La mujer católica

“La mujer en la Iglesia es más importante que Obispos y Curas”

A raíz de estas palabras del Papa Francisco, son muchas las ideas que han nacido en función al papel que desempeña la mujer dentro de la Iglesia e, inevitablemente, ha resurgido la lucha entre la mujer autorrealizada y la mujer “madre”.

Seguro que tú, igual que yo, mujer, joven y católica, te has parado a pensar… Si me dedico a estudiar y trabajar, ¿seré capaz de formar una familia cristiana? O, si ocupo mi vida en afianzar una familia, mi familia, ¿estaré realizándome como persona? Y ahora tú, hombre, más de una vez te habrás preguntado… ¿con qué mujer quiero despertar cada mañana?

Es lógico que todas estas dudas nos recorran la mente, pues somos el futuro, somos el futuro de la sociedad y de la economía; no obstante, también somos el futuro de nuestros hijos, de nuestra familia. En nuestras manos está el futuro del amor, el futuro de la Iglesia y, con ello, la futura difusión del mensaje cristiano.

Y es que, hoy en día, parece que la realización laboral de una mujer no puede ser compatible con su propia realización natural. Pero, una mujer joven y católica sabe que sí, que por supuesto que es compatible. Sería injusto, no sólo para nosotras, sino también para la sociedad, que una mujer profesionalmente preparada y con un corazón dispuesto a entregarlo a los demás se quedara con esos dones escondidos, guardados. El secreto no está en ser una mujer trabajadora o en ser una mujer dedicada a su familia, el secreto está en ser una mujer que ama; si amas tu trabajo y amas a tu familia, ¿cómo no sentirte realizada? No creo que pueda haber mujer más feliz que aquella que ama y se siente amada, aquella que se entrega a la vez a su marido, a sus hijos y a la sociedad y, por consiguiente, a Dios.
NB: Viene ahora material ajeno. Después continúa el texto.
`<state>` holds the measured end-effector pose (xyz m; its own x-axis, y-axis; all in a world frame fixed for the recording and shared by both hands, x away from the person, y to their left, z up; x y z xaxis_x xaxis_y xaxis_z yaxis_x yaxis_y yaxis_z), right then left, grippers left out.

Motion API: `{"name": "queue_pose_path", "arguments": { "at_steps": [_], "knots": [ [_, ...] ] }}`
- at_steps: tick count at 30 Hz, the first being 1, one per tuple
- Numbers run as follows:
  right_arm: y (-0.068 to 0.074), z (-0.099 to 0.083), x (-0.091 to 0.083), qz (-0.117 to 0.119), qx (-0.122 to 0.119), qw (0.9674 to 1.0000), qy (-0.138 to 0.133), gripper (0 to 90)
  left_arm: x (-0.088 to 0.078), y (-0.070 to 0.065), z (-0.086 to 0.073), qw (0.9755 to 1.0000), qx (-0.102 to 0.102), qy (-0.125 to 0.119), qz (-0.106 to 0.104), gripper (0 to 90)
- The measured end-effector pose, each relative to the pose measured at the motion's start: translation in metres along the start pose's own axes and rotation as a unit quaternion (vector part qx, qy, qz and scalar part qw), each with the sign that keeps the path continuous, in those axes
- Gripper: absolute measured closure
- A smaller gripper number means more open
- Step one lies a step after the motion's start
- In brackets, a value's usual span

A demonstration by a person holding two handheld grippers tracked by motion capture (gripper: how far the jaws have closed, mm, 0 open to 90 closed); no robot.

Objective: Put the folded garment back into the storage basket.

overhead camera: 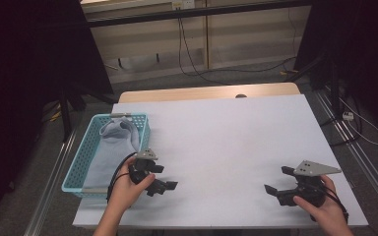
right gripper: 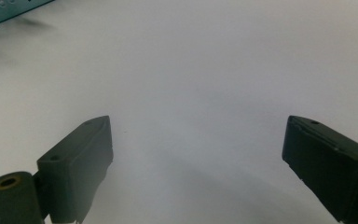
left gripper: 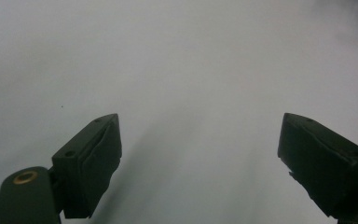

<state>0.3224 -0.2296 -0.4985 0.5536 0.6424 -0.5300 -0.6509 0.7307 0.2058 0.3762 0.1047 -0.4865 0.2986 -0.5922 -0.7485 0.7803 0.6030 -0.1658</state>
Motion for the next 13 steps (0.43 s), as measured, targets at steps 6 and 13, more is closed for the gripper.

No hay necesidad de hacer una separación entre dos tipos de mujeres porque no existen dos tipos de mujeres. Dios creó una mujer llena de amor con la finalidad de que llenara al mundo de amor, en todos los sentidos, compaginando todos y cada uno de los aspectos de su vida. Asimismo, si eres joven y católica, podrás estudiar, trabajar y formar una familia; y todo ello con un solo lema principal: el amor, porque Dios es amor y el amor es felicidad.

No es de extrañar, por tanto, que el Papa recalcara una participación más activa de la mujer dentro de la Iglesia, porque es el estilo de vida de la mujer cristiana el que puede demostrar que llevando a Dios con nosotros día a día podemos llevar a cabo cualquier cosa que nos propongamos. Como el propio Francisco dijo, simplemente hay que acudir a los Evangelios para darse cuenta del rol tan fundamental que las mujeres han desempeñado siempre para Jesucristo.

Si el Papa reclama nuestra presencia en la Iglesia debemos dársela. Está en nuestra mano difundir la palabra de Dios, y difundirla mediante acciones; no debemos decir: ¡ama tu trabajo y ama a tu familia!, debemos amar nuestro trabajo y amar a nuestra familia. No existe mayor difusión que aquella que se imparte predicando con el ejemplo.

Así, una mujer cristiana se siente plena cuando encuentra amor en el trabajo y en la familia. La satisfacción laboral es fundamental  para realización de cualquier persona. Pero, en realidad, todos los seres humanos, ya sean hombres o mujeres,  buscamos lo mismo, párate e imagina tu vida en unos años… seguro que te ilusiona trabajar en lo que amas, cumplir tus aspiraciones laborales pero, ¿acaso lo que realmente te reconforta no es llegar a casa y tener a las personas que más amas esperándote?